XINRAN: I remember you said that your wife supported your enterprise, is that right?
HUADENG: Yes.
XINRAN: When did you get to know her and how?
HUADENG: After Liberation, we were both working in a printer's for a time. Everything was simple then or, as young people would put it now, we were pretty dumb. We saw a lot of each other and our feelings developed.
She'd had a hard life, and people who knew her told me her mother had bled to death giving birth to her, so her father gave the baby away and ignored her after that. The people who brought her up were very poor too. They just had two pairs of thin trousers worn one over the other to keep them warm in winter. She still hates the New Year, because when she was little, on New Year's Eve when it got dark, she regularly had to go out and pick up other people's discarded rotten vegetable roots to make the New Year's dinner with. One year she got bitten by a wild dog. What she got most enjoyment from in those days was standing outside someone else's house sniffing the good smell of their dinner. And still she's trying to find out what her mother's name was.

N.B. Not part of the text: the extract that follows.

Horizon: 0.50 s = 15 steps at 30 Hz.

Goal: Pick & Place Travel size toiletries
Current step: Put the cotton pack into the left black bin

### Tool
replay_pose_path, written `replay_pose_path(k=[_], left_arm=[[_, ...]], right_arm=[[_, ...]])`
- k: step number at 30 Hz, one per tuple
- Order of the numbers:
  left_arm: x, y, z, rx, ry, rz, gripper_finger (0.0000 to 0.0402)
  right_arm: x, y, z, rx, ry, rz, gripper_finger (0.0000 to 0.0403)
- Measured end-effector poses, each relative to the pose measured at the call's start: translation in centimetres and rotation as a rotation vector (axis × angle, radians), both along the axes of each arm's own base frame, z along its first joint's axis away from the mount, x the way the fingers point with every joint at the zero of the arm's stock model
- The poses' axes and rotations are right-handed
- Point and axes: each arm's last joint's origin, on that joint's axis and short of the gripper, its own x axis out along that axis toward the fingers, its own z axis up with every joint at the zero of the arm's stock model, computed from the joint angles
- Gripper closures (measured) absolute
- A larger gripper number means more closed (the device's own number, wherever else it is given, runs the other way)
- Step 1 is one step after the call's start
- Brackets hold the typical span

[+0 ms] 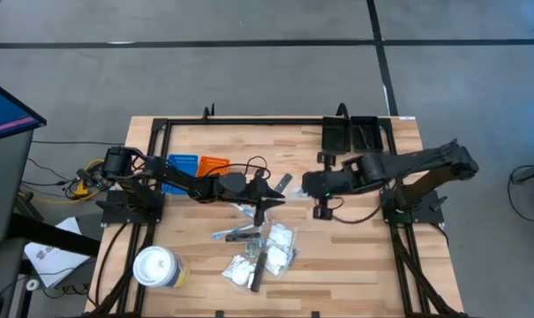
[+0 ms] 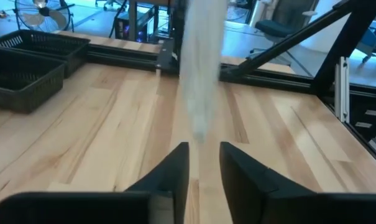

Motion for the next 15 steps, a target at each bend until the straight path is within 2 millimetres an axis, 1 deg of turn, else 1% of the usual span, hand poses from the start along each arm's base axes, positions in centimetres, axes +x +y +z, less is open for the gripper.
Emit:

Well, my mother had died young – both being motherless drew us together too – so there were no old people or children for me to look after at home. In those days we earned hardly anything, but as I had no family responsibilities, I could help her out a bit. We didn't get any wedding photographs done, and we didn't do a banquet. Getting married meant we each just got a new outfit, got the marriage certificate, went to the factory to distribute sweeties, and that was it, we were married.
XINRAN: So did she learn the art of lantern-making from you?